Kita semua percaya bahwa Yesus dengan kuasa-Nya menjaga dan melindungi kita semua. Ia menebus dan memberi hidup baru kepada semua orang. Sebab itu Yesus mengoreksi kaum Saduki dengan berkata, “Kalian sesat, justru karena kalian tidak mengerti Kitab Suci maupun kuasa Allah. Sebab di masa kebangkitan orang mati, orang tidak kawin dan dikawinkan. Mereka itu seperti Malaikat di surga”. (Mrk 12:24-25). Malaikat adalah para pembantu Tuhan. Jadi selama-lamaNya mereka tetap melayani Tuhan. Nah, Yesus mengingatkan kaum saduki akan dua jenis kesalahan mereka, bahwa mereka salah mangartikan Taurat dan kekuasaan Allah yang memberi kehidupan. Mereka dianggap sesat karena kedua hal ini.

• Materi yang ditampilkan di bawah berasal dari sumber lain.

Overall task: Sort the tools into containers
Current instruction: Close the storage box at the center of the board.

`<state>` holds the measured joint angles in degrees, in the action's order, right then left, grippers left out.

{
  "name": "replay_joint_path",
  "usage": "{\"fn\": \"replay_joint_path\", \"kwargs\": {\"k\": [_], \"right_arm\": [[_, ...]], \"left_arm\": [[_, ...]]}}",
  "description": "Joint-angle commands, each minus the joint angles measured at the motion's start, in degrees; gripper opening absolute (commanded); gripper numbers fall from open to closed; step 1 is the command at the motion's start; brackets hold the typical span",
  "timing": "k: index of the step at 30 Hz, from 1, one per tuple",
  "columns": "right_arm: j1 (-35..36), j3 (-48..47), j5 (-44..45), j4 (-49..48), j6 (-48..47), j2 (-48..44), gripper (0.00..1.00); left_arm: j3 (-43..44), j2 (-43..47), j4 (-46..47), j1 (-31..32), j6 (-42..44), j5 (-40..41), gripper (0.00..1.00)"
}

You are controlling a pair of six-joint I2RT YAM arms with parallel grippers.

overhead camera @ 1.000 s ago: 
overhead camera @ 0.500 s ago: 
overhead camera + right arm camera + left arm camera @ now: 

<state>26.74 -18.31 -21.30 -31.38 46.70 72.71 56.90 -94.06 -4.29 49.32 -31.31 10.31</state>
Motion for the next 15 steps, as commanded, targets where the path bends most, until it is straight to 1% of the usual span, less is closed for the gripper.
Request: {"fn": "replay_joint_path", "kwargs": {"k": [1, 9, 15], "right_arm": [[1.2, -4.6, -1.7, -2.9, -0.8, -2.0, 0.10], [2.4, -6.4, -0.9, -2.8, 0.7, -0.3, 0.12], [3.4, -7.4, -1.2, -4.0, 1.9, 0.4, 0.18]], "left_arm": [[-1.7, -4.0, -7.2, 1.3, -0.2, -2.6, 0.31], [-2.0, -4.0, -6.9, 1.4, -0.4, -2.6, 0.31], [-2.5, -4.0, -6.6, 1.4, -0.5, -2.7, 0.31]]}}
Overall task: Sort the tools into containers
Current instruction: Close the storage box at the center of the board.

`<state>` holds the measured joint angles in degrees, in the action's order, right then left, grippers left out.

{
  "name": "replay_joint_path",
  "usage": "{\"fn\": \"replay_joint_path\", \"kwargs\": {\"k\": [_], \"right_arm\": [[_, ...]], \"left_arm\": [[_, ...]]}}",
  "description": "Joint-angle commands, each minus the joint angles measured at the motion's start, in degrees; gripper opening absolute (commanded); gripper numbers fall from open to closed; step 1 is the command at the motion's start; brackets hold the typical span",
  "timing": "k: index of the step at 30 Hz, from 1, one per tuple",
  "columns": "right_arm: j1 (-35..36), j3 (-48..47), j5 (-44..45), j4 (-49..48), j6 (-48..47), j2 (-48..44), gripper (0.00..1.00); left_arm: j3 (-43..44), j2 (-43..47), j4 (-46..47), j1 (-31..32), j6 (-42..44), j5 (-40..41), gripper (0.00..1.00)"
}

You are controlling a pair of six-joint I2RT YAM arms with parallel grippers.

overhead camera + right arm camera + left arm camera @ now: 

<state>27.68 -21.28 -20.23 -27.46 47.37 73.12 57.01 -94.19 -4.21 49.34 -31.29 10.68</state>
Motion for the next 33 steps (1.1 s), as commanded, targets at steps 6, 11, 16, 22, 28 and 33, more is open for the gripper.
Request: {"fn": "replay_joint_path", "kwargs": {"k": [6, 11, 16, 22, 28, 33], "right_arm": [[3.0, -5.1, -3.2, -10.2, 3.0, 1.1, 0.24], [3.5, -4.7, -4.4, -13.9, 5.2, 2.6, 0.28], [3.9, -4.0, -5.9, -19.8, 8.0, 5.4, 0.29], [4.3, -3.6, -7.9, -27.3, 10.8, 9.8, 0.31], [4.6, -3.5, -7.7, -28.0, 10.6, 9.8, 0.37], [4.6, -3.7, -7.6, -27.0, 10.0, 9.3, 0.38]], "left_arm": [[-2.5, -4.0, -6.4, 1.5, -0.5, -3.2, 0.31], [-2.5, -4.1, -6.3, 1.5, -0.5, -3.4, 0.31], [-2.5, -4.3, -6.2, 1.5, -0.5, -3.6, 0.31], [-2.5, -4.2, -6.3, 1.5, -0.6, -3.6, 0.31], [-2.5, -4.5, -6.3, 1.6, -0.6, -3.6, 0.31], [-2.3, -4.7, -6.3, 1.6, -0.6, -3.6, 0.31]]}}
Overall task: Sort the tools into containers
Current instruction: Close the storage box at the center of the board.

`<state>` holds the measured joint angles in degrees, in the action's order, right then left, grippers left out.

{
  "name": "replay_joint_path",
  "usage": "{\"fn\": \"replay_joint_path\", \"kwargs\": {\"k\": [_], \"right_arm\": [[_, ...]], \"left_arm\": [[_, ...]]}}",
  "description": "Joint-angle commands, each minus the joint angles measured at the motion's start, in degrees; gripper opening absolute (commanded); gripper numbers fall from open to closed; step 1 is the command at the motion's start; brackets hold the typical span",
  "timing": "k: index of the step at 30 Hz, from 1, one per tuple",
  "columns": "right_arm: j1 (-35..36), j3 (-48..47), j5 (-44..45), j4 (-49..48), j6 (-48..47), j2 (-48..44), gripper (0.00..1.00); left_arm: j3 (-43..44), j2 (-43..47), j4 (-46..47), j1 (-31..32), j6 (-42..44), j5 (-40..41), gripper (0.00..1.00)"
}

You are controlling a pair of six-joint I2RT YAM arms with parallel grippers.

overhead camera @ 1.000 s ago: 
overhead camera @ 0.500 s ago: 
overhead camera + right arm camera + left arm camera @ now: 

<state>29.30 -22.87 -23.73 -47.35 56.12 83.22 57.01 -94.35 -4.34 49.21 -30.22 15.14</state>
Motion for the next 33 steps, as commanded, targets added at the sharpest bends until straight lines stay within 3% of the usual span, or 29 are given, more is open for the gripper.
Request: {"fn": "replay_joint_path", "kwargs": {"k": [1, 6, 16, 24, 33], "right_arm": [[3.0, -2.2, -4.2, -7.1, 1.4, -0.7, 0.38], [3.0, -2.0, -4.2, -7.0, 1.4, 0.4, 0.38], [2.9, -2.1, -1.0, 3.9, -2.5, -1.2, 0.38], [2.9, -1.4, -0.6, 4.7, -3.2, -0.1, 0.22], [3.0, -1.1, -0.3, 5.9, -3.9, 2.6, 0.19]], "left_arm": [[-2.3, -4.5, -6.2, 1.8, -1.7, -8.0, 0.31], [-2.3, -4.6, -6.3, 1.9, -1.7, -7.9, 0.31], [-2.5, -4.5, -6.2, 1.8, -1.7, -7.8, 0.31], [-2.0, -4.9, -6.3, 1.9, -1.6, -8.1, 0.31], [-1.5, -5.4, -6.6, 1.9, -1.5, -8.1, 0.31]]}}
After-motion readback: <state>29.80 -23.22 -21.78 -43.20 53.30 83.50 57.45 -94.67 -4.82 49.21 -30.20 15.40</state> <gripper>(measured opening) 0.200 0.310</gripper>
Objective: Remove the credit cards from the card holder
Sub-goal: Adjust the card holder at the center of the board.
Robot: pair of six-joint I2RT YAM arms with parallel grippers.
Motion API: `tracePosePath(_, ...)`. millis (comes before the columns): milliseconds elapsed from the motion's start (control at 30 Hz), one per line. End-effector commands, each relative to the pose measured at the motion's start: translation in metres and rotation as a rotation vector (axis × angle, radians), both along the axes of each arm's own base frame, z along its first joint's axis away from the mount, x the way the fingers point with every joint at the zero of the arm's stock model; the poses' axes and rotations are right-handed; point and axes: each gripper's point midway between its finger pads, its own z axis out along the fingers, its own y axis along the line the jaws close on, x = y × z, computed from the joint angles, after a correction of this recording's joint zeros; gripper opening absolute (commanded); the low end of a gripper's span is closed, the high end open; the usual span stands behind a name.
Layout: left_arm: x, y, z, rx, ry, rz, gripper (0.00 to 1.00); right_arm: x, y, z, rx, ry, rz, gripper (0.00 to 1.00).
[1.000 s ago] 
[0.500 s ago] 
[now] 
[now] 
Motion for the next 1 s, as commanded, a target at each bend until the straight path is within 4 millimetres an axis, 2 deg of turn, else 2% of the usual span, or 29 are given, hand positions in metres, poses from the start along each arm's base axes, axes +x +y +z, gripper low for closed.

Melalui kata-kata ini, Yesus membantu kita untuk mengerti bahwa Dia memiliki rencana dan kehendak yang indah bagi semua orang yang percaya kepadaNya. Rencana dan kehendak yang terbaik adalah membangkitkan manusia dari kematian kekal, memberikan hidup baru kepada mereka yang percaya dan berharap kepada-Nya. Kebangkitan badan adalah jaminan dari Tuhan karena “Dia bukanlah Allah orang mati melainkan Allah orang hidup”. Artinya, manusia tidak dapat mati karena Allah adalah Allah yang hidup. Allah mengasihi dan tetap mendukung hidup manusia karena memang Dia adalah Allah yang hidup. Boleh dikatakan bahwa kaum Saduki memang salah karena telah keliru mengartikan hakikat Allah.
Mari kita berefleksi, apakah kita juga sama dengan kaum Saduki yang keliru mengartikan hakikat Allah?
Saya mengakhiri renungan ini dengan mengutip C.S.Lewis. Ia berkata: “Alam berlalu dengan cepat; kita akan melampauinya, bahkan jika semua matahari dan kabut telah hilang, setiap dari kita akan tetap hidup.” Di tempat lain ia menulis: “Dan tampak bahwa tempat di surga telah dibuat untukmu dan memang hanya untukmu saja karena kamu memang diciptakan untuk menempatinya”.